> Data extract:
--- START ---
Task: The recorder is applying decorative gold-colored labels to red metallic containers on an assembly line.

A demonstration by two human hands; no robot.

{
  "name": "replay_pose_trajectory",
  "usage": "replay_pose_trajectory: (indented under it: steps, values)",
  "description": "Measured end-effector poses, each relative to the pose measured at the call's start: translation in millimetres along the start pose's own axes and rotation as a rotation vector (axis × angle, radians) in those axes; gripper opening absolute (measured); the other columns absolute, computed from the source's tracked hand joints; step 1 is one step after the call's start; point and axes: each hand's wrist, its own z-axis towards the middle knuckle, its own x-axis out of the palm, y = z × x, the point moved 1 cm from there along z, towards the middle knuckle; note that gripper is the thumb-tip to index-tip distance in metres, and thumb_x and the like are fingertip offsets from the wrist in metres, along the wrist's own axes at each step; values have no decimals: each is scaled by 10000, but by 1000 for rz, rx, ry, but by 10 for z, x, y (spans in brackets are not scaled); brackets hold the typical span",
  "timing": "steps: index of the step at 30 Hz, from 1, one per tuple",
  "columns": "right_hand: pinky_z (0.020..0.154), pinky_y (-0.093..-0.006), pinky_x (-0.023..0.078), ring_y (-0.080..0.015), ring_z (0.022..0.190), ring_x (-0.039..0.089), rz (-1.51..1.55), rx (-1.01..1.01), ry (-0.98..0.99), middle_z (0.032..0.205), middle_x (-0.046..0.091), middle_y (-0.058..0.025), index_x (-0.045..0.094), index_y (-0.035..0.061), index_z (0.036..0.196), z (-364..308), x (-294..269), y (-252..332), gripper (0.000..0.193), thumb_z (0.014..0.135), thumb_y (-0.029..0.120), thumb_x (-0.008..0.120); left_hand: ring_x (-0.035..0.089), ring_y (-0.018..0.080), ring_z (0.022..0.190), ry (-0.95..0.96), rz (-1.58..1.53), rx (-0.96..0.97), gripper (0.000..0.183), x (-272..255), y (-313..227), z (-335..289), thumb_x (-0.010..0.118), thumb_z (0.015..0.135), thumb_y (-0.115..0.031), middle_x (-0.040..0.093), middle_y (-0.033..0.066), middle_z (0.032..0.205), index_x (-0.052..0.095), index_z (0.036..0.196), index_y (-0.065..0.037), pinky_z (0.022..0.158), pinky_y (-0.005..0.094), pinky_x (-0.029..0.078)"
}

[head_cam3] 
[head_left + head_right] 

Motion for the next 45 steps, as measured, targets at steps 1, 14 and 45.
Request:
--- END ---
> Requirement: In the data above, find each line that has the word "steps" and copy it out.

> Task output:
  "usage": "replay_pose_trajectory: (indented under it: steps, values)",
  "timing": "steps: index of the step at 30 Hz, from 1, one per tuple",
Motion for the next 45 steps, as measured, targets at steps 1, 14 and 45.

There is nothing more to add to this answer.